For example this article shows how to read 9 pixels of data, multiple each by a constant, divide them by a number and then write a pixel with a shader that looks like this

precision mediump float;

// our texture
uniform sampler2D u_image;
uniform vec2 u_textureSize;
uniform float u_kernel[9];

// the texCoords passed in from the vertex shader.
varying vec2 v_texCoord;

void main() {
   vec2 onePixel = vec2(1.0, 1.0) / u_textureSize;
   vec4 colorSum =
     texture2D(u_image, v_texCoord + onePixel * vec2(-1, -1)) * u_kernel[0] +
     texture2D(u_image, v_texCoord + onePixel * vec2( 0, -1)) * u_kernel[1] +
     texture2D(u_image, v_texCoord + onePixel * vec2( 1, -1)) * u_kernel[2] +
     texture2D(u_image, v_texCoord + onePixel * vec2(-1,  0)) * u_kernel[3] +
     texture2D(u_image, v_texCoord + onePixel * vec2( 0,  0)) * u_kernel[4] +
     texture2D(u_image, v_texCoord + onePixel * vec2( 1,  0)) * u_kernel[5] +
     texture2D(u_image, v_texCoord + onePixel * vec2(-1,  1)) * u_kernel[6] +
     texture2D(u_image, v_texCoord + onePixel * vec2( 0,  1)) * u_kernel[7] +
     texture2D(u_image, v_texCoord + onePixel * vec2( 1,  1)) * u_kernel[8] ;
   float kernelWeight =
     u_kernel[0] +
     u_kernel[1] +
     u_kernel[2] +
     u_kernel[3] +
     u_kernel[4] +
     u_kernel[5] +
     u_kernel[6] +
     u_kernel[7] +
     u_kernel[8] ;

   if (kernelWeight <= 0.0) {
     kernelWeight = 1.0;
   }

   // Divide the sum by the weight but just use rgb
   // we'll set alpha to 1.0
   gl_FragColor = vec4((colorSum / kernelWeight).rgb, 1.0);
}

To read the data back you call gl.readPixels.

When writing your pixels you can either write them to the canvas, the default, or you can make a texture, attach it to a framebuffer and write to (by drawing) and read from (by calling gl.readPixels) the framebuffer's texture.

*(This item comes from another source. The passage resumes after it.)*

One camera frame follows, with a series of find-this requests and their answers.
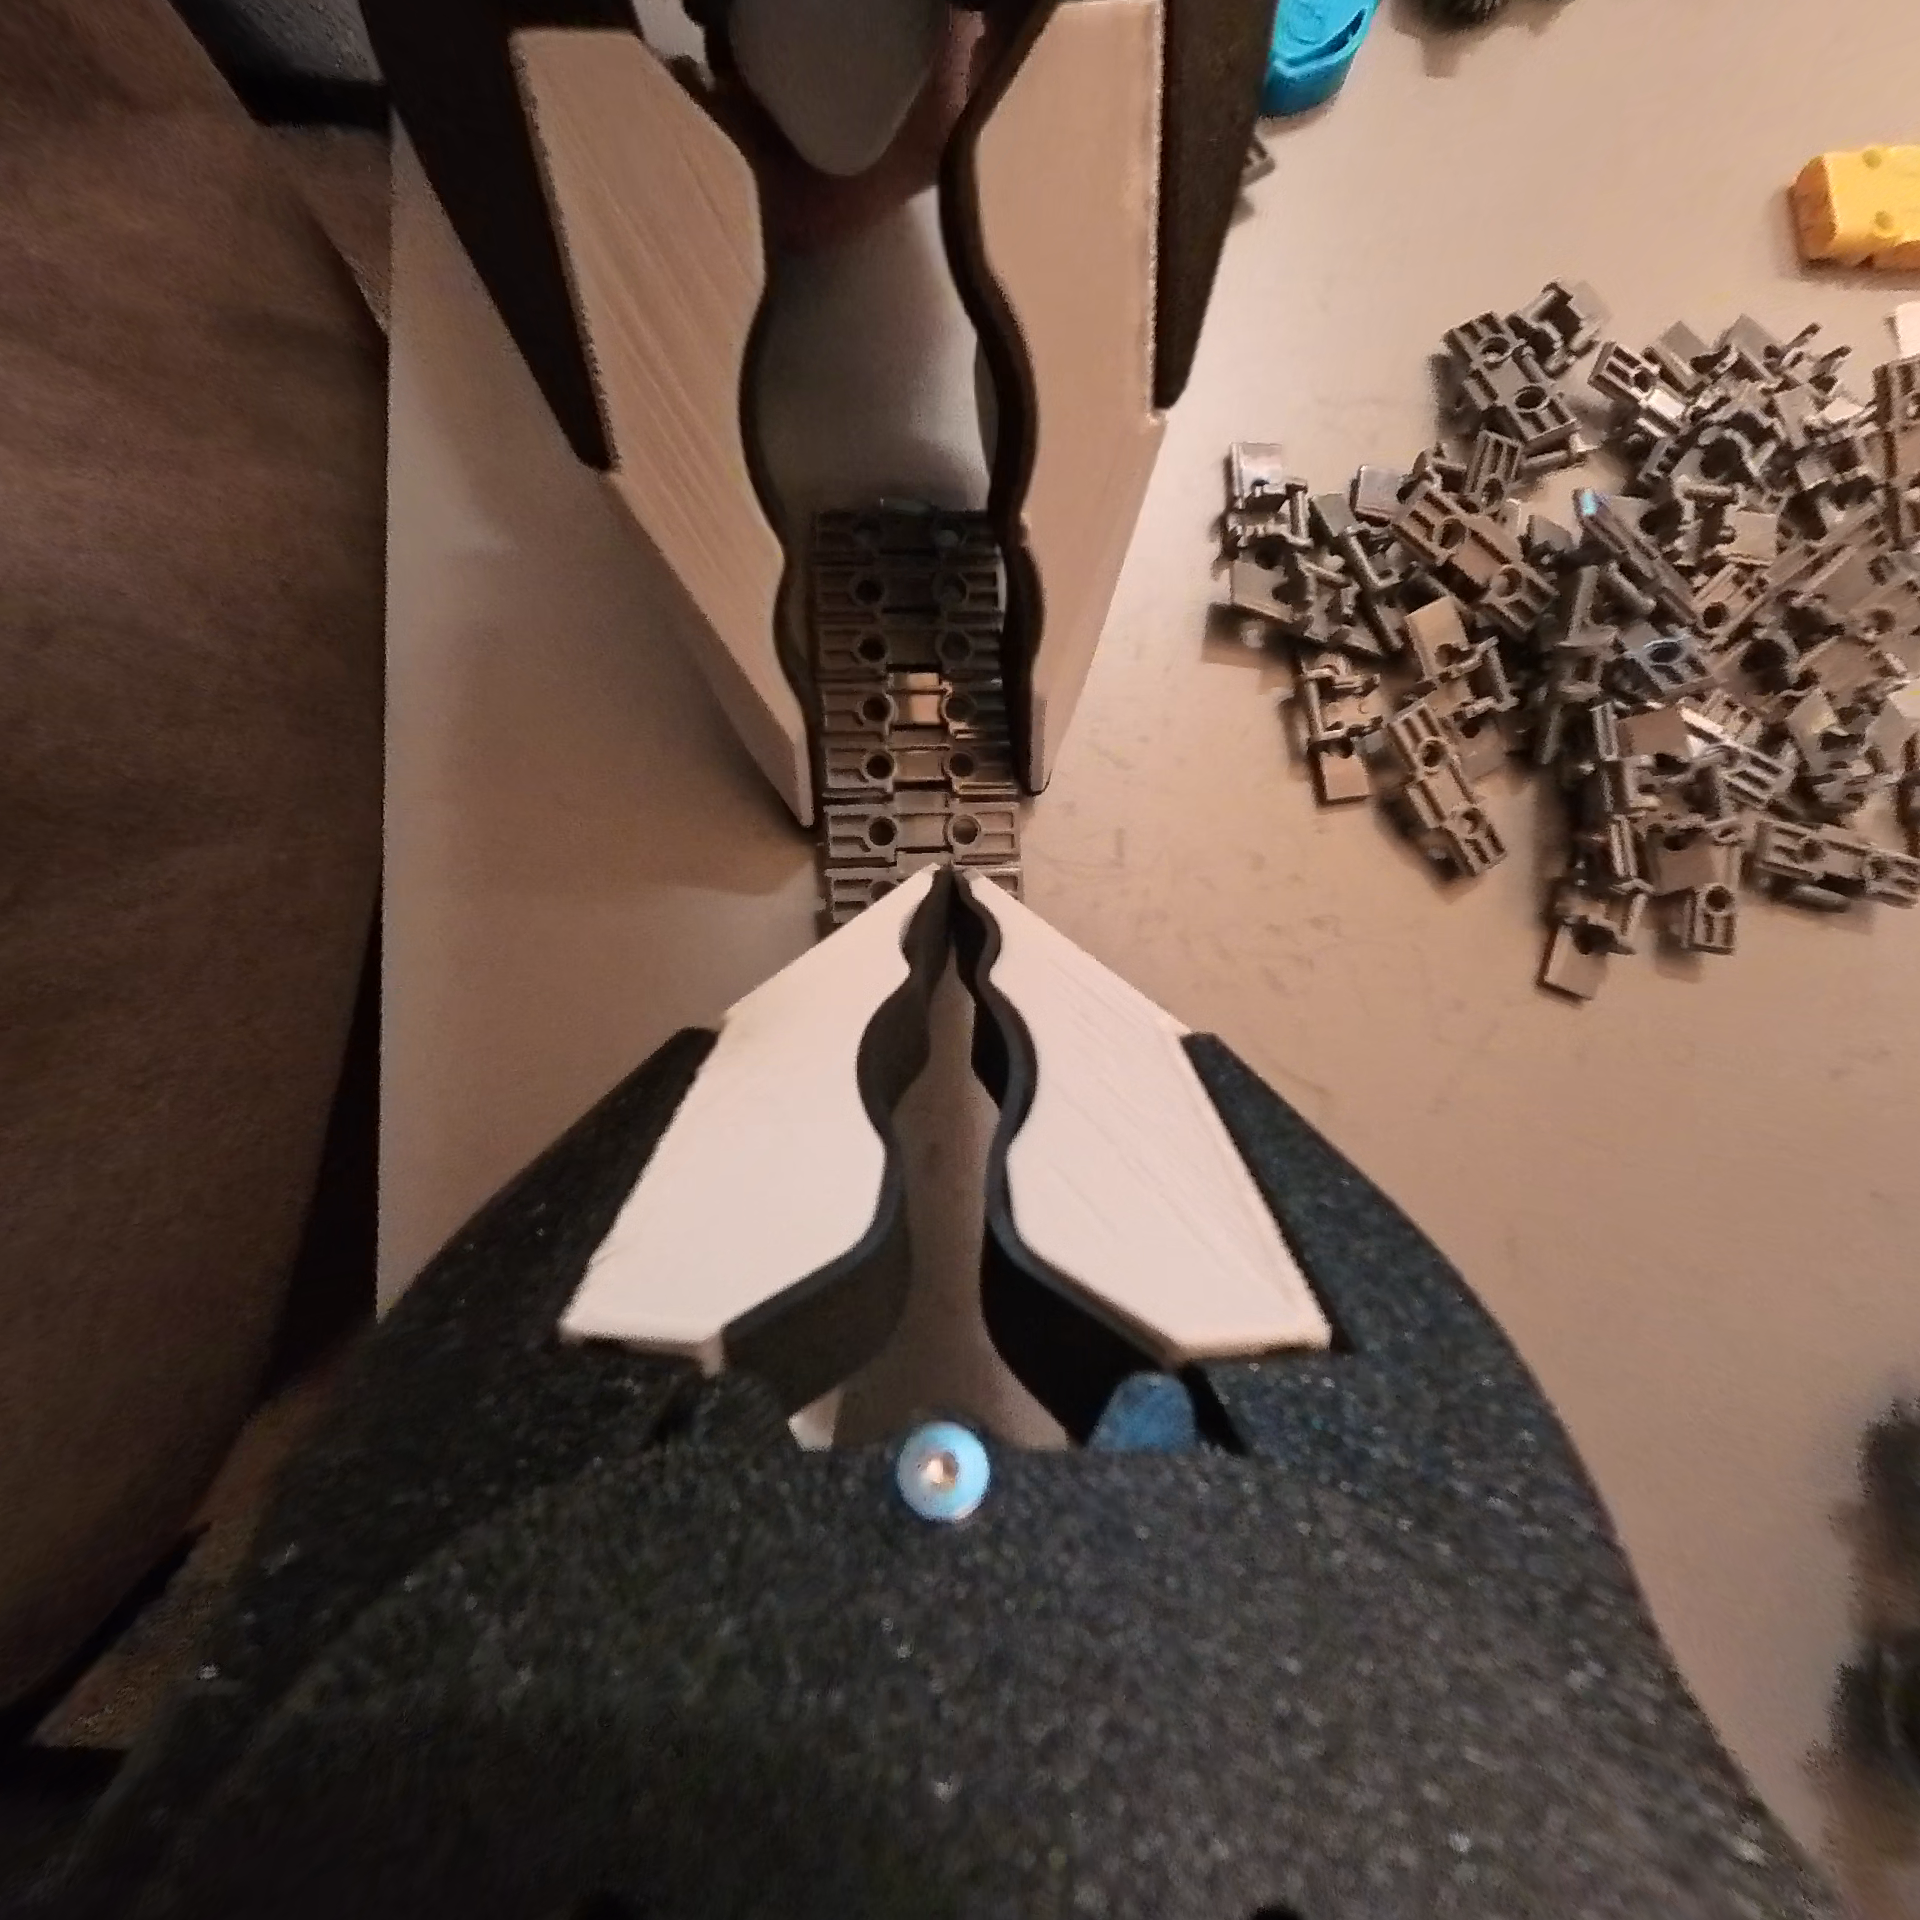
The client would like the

That sample linked above only uses RGBA/UNSIGNED_BYTE textures which are 8 bits per channel, 4 channels. You can also use RGBA/FLOAT textures if the user's hardware supports it by enabling the OES_texture_float extension.

The only complication is, in WebGL (1.0), you can't read floats using gl.readPixels. Only bytes are allowed. But, once you have your data in a FLOAT texture you could then draw that texture into an RGBA/UNSIGNED_BYTE texture and split the float data into 4 bytes and then read it back out as bytes (using gl.readPixels) and assemble it back into floats in JavaScript

PS: Yes I know that linking to code is bad but the question itself is answered. (you save data by drawing pixels and read data by calling gl.readPixels) The link is only there as an example.